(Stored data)
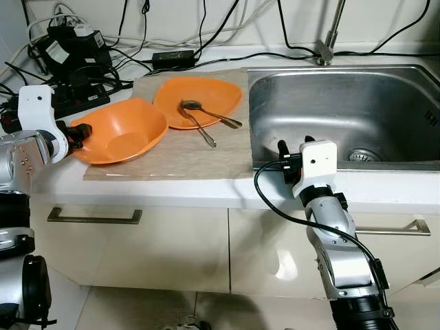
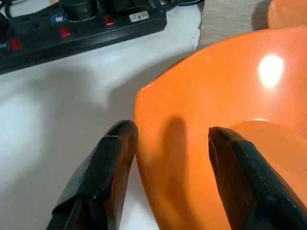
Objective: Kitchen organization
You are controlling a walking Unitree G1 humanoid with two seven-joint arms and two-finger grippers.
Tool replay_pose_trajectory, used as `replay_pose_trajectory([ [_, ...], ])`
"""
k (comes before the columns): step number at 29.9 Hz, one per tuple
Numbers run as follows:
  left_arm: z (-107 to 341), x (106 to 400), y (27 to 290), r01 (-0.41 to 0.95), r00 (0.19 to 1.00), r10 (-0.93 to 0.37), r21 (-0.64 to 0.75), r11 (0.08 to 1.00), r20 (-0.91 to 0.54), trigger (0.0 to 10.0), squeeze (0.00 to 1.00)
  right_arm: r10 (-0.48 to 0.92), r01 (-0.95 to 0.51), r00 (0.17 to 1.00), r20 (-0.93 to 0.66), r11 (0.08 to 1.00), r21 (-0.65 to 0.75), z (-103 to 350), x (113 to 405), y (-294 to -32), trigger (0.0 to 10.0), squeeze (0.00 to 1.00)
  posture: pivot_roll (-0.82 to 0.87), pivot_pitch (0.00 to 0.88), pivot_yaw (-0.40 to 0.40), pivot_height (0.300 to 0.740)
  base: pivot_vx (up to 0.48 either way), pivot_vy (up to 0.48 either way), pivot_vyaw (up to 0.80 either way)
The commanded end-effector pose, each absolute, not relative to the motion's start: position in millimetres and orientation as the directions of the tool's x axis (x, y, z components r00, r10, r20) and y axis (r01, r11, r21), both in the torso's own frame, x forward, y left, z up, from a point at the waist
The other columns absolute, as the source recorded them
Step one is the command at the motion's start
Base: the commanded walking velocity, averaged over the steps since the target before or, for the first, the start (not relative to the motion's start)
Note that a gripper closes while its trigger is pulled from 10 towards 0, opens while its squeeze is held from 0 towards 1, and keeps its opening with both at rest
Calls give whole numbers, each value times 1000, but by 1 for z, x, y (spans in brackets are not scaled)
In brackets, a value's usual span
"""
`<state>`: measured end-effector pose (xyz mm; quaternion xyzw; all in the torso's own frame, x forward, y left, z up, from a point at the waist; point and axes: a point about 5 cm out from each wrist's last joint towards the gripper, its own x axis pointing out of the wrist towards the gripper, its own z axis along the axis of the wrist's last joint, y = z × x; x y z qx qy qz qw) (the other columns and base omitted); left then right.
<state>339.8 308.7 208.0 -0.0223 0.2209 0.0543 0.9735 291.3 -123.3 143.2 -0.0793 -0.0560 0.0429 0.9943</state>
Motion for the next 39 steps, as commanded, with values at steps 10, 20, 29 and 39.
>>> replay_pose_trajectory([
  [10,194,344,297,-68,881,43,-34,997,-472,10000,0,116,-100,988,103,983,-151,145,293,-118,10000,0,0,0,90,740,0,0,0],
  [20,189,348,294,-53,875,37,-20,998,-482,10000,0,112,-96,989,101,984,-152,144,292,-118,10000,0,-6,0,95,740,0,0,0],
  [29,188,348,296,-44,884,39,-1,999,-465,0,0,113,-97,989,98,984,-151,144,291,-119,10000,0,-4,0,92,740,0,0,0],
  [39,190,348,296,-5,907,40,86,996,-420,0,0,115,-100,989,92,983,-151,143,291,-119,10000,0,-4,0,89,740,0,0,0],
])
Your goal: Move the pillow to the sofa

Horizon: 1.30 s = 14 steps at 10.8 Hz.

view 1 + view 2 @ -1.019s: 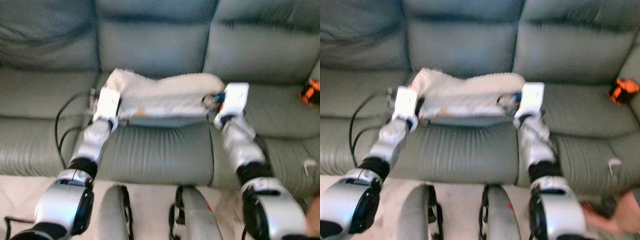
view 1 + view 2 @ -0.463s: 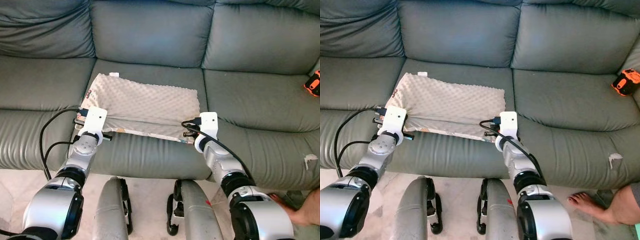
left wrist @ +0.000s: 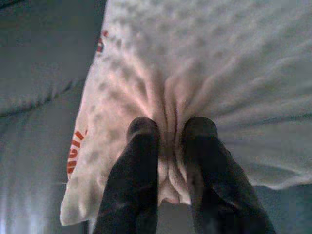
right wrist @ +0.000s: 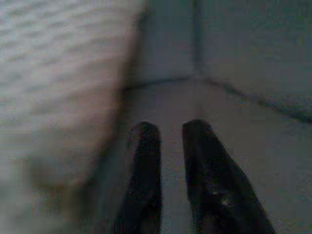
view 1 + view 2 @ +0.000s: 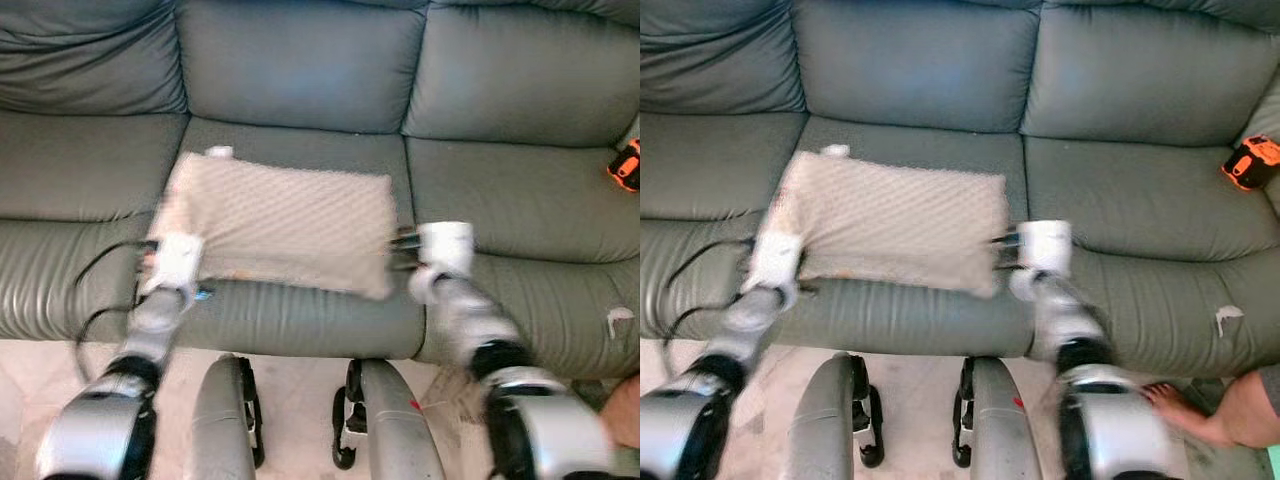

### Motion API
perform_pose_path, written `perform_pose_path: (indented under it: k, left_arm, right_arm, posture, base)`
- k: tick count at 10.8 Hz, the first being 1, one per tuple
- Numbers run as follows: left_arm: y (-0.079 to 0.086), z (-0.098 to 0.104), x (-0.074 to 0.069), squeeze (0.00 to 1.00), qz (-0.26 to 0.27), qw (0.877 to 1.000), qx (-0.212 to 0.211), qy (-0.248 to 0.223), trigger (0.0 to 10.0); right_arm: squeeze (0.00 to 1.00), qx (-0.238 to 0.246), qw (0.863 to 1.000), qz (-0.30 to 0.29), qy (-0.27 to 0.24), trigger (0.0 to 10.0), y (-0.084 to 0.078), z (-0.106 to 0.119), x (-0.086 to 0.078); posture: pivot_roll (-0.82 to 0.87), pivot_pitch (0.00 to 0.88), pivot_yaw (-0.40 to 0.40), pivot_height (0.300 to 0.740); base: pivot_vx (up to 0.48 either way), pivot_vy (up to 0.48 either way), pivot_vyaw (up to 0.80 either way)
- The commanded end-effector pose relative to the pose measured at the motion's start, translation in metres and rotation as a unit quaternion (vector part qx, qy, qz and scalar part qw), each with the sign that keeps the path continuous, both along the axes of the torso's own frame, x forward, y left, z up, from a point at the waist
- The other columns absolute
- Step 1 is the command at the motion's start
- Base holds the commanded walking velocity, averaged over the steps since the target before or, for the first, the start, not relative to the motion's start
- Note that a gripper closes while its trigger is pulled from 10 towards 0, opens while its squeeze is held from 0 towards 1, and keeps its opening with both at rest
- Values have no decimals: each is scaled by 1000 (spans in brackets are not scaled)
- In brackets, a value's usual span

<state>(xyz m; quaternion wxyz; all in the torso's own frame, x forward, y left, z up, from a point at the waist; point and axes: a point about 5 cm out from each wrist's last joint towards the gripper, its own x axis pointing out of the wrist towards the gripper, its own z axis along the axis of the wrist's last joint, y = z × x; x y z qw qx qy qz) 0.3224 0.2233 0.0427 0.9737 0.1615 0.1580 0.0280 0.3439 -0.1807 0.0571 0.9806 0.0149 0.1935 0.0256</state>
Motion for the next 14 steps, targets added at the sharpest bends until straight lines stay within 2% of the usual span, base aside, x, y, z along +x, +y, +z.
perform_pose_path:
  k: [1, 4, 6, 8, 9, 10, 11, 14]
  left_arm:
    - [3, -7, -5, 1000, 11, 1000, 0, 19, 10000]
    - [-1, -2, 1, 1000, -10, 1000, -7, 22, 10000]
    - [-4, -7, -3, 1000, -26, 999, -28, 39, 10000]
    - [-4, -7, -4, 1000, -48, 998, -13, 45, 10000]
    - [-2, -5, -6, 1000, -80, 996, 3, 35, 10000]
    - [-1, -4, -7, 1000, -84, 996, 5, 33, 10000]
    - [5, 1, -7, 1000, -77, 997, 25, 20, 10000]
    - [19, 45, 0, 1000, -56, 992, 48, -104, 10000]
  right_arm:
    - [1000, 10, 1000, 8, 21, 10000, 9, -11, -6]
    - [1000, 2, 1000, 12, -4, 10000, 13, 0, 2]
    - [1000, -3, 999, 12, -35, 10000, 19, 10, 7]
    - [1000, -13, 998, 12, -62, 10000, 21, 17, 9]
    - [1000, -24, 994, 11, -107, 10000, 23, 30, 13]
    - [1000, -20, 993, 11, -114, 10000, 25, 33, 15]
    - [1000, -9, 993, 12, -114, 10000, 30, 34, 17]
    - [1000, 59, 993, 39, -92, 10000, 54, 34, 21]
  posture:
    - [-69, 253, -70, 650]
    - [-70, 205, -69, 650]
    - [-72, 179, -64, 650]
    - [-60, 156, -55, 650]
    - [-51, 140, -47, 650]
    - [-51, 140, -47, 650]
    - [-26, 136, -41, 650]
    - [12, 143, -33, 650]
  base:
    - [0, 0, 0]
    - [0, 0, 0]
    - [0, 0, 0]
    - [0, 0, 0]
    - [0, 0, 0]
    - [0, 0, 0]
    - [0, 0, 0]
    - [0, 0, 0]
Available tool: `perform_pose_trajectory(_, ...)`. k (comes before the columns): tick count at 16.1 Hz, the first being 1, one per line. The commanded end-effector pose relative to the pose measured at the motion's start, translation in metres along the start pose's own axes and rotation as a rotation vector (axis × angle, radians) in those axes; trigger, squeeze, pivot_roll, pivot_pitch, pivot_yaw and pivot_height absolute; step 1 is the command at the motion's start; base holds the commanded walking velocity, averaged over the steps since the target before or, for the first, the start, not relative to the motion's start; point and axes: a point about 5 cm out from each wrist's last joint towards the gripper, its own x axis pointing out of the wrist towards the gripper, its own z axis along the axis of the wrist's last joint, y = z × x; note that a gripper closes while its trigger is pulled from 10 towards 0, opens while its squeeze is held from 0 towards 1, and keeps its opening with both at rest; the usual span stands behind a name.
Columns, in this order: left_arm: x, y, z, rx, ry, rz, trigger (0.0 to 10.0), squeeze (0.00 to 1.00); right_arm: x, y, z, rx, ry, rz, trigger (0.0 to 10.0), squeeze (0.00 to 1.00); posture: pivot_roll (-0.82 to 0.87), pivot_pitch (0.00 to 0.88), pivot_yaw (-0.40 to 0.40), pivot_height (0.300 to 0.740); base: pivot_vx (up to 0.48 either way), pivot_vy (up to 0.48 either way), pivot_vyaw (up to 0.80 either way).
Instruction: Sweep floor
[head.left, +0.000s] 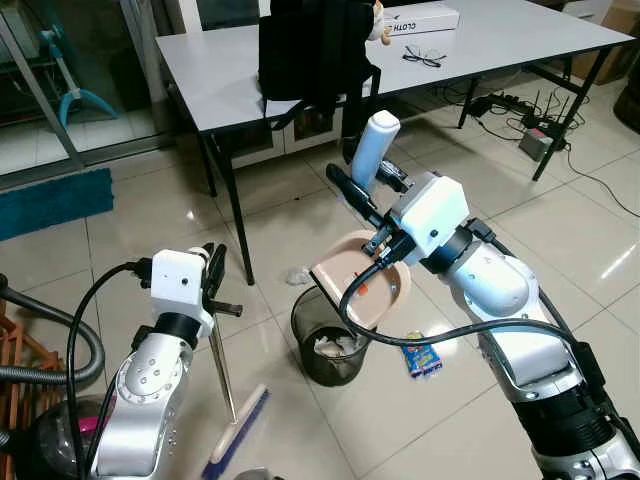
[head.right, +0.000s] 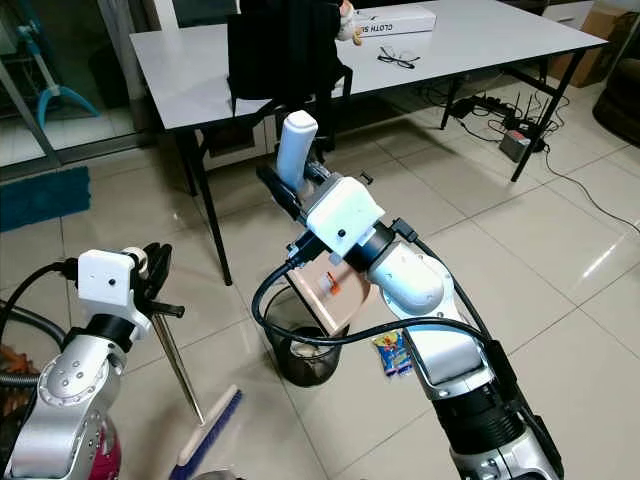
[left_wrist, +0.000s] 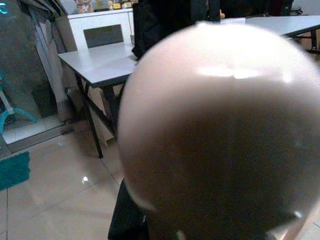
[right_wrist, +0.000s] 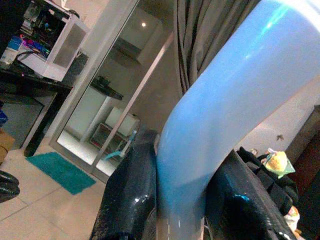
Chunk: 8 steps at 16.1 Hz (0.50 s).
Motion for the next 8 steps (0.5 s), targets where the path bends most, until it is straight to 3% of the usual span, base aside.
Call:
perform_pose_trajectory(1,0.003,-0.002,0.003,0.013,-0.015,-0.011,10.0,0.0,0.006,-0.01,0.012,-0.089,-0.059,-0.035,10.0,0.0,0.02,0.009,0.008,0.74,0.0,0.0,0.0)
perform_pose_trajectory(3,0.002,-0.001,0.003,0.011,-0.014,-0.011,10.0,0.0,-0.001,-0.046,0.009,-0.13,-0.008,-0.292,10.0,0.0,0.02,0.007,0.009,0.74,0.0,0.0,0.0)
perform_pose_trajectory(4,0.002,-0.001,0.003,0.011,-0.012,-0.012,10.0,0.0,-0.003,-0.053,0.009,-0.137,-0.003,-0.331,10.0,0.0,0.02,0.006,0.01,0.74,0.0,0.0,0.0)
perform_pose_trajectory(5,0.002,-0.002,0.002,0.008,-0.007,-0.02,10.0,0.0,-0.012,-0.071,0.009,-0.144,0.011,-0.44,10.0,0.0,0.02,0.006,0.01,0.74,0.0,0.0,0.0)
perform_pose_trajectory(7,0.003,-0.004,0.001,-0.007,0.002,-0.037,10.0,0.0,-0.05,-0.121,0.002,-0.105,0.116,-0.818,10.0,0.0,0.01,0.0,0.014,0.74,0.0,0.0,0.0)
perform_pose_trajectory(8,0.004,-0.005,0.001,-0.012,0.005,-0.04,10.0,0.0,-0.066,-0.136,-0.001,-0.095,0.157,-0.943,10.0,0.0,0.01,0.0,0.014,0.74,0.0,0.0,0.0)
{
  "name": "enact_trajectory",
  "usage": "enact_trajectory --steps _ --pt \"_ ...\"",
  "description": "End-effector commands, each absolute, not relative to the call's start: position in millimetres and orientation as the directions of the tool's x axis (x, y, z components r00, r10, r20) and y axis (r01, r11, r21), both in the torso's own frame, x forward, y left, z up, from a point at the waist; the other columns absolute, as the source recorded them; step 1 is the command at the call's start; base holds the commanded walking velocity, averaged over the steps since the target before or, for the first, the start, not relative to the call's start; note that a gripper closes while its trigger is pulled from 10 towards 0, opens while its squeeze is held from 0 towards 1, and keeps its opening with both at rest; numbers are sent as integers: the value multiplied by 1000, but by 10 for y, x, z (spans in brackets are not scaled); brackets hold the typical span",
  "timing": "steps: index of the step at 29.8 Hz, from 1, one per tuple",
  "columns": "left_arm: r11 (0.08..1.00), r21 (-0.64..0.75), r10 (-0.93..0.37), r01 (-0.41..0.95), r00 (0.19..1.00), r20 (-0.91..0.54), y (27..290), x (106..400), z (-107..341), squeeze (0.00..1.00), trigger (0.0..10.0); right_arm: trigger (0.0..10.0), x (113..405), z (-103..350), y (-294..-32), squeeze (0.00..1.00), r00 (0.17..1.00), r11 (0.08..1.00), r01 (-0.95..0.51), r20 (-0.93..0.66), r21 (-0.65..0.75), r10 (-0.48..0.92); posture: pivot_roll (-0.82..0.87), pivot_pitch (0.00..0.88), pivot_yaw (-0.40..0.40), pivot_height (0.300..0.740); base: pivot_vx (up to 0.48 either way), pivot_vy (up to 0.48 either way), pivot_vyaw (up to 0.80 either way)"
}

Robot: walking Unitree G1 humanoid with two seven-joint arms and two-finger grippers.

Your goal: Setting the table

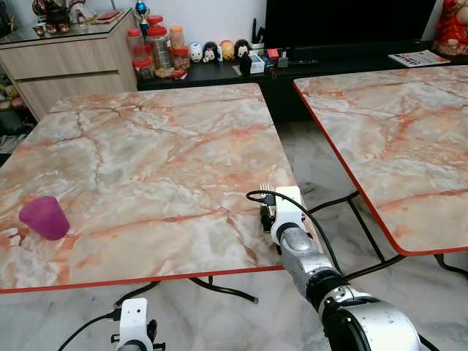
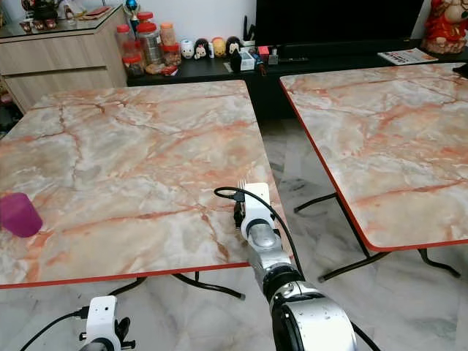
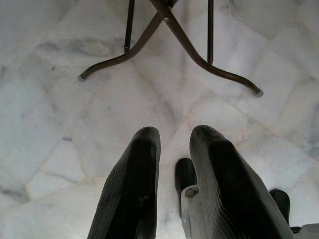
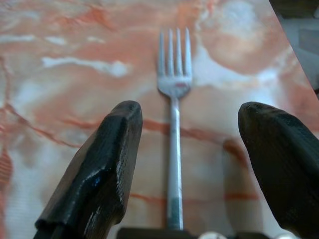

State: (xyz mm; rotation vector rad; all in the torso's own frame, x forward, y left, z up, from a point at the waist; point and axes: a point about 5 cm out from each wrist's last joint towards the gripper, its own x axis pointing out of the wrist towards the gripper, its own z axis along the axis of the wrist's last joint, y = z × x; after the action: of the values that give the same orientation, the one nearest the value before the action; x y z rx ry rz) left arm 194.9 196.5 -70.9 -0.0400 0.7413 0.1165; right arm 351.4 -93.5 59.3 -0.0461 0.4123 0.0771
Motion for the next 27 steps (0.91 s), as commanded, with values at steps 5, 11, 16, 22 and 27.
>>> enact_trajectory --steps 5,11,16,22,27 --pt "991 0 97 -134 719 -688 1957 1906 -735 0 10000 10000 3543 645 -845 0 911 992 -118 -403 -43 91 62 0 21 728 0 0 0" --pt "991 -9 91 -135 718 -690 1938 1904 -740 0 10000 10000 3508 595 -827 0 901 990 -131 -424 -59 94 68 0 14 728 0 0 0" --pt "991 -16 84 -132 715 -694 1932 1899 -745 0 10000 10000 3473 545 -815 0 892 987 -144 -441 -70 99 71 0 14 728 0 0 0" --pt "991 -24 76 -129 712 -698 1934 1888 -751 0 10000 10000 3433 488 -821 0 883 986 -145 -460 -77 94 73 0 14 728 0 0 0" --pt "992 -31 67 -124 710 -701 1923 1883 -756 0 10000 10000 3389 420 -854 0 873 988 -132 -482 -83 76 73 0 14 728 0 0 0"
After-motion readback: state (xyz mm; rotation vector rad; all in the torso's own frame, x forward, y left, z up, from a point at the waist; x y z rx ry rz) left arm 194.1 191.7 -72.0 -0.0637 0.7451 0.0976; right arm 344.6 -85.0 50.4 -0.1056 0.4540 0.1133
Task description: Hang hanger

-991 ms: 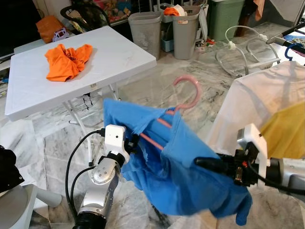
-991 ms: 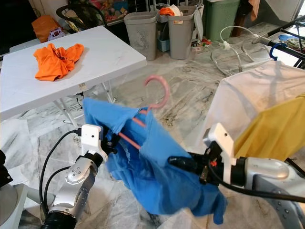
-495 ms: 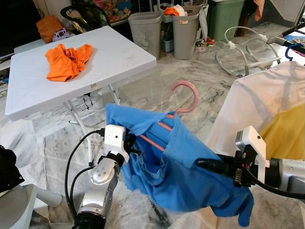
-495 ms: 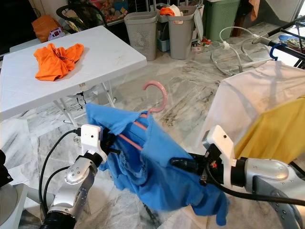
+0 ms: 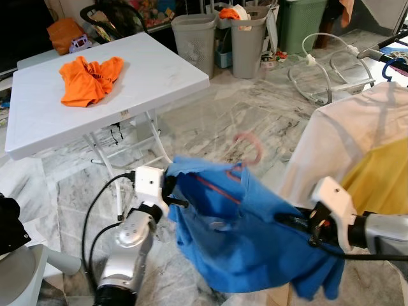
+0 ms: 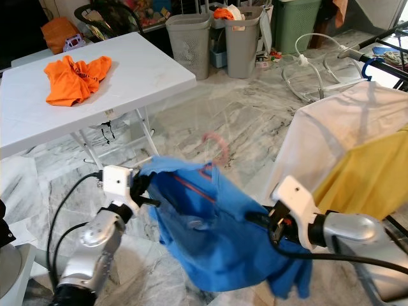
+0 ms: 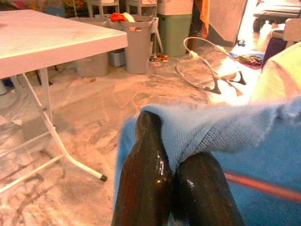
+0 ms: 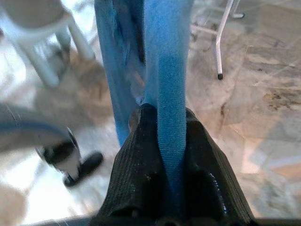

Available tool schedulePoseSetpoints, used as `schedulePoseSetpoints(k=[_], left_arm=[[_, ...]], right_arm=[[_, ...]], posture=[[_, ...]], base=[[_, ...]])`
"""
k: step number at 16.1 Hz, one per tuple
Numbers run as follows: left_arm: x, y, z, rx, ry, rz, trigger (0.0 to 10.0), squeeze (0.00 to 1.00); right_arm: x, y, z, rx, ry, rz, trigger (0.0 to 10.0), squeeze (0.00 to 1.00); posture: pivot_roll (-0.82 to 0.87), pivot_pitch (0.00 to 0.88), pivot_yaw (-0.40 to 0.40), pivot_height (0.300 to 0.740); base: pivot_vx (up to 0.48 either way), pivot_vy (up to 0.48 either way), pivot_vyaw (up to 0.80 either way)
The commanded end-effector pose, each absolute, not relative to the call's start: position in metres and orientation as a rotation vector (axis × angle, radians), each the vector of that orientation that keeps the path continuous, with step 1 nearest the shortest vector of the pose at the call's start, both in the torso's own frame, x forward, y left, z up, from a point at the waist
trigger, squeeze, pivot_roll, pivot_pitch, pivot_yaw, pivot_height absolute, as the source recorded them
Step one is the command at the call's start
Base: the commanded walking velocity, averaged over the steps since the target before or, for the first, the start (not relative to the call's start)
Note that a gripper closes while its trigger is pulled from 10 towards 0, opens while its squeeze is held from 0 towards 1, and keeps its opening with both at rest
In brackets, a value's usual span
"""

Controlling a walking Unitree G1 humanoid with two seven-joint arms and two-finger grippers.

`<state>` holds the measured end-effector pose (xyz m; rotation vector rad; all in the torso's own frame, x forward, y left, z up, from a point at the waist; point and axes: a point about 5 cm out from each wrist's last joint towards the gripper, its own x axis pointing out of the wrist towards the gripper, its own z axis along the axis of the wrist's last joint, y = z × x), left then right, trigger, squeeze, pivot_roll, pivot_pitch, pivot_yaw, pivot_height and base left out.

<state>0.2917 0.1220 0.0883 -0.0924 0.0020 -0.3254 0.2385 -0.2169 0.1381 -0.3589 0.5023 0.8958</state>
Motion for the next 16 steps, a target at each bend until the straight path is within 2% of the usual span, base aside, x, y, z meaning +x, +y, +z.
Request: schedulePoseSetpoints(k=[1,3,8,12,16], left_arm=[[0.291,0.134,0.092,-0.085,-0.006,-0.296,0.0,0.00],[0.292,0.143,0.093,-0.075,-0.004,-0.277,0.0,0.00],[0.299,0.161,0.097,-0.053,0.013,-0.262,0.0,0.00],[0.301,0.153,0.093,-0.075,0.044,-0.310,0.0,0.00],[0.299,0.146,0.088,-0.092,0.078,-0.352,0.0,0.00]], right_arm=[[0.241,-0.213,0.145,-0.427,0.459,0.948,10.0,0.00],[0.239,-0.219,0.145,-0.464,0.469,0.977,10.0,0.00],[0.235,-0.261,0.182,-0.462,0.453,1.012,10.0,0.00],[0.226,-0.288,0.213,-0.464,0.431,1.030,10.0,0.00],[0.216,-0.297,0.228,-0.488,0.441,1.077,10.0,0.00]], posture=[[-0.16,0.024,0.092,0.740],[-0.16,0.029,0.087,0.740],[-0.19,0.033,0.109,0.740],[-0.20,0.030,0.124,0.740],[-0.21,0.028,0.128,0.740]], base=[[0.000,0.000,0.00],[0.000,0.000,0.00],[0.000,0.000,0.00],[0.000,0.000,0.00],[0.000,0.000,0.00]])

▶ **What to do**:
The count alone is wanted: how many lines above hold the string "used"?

▶ **Answer for this exercise**:
2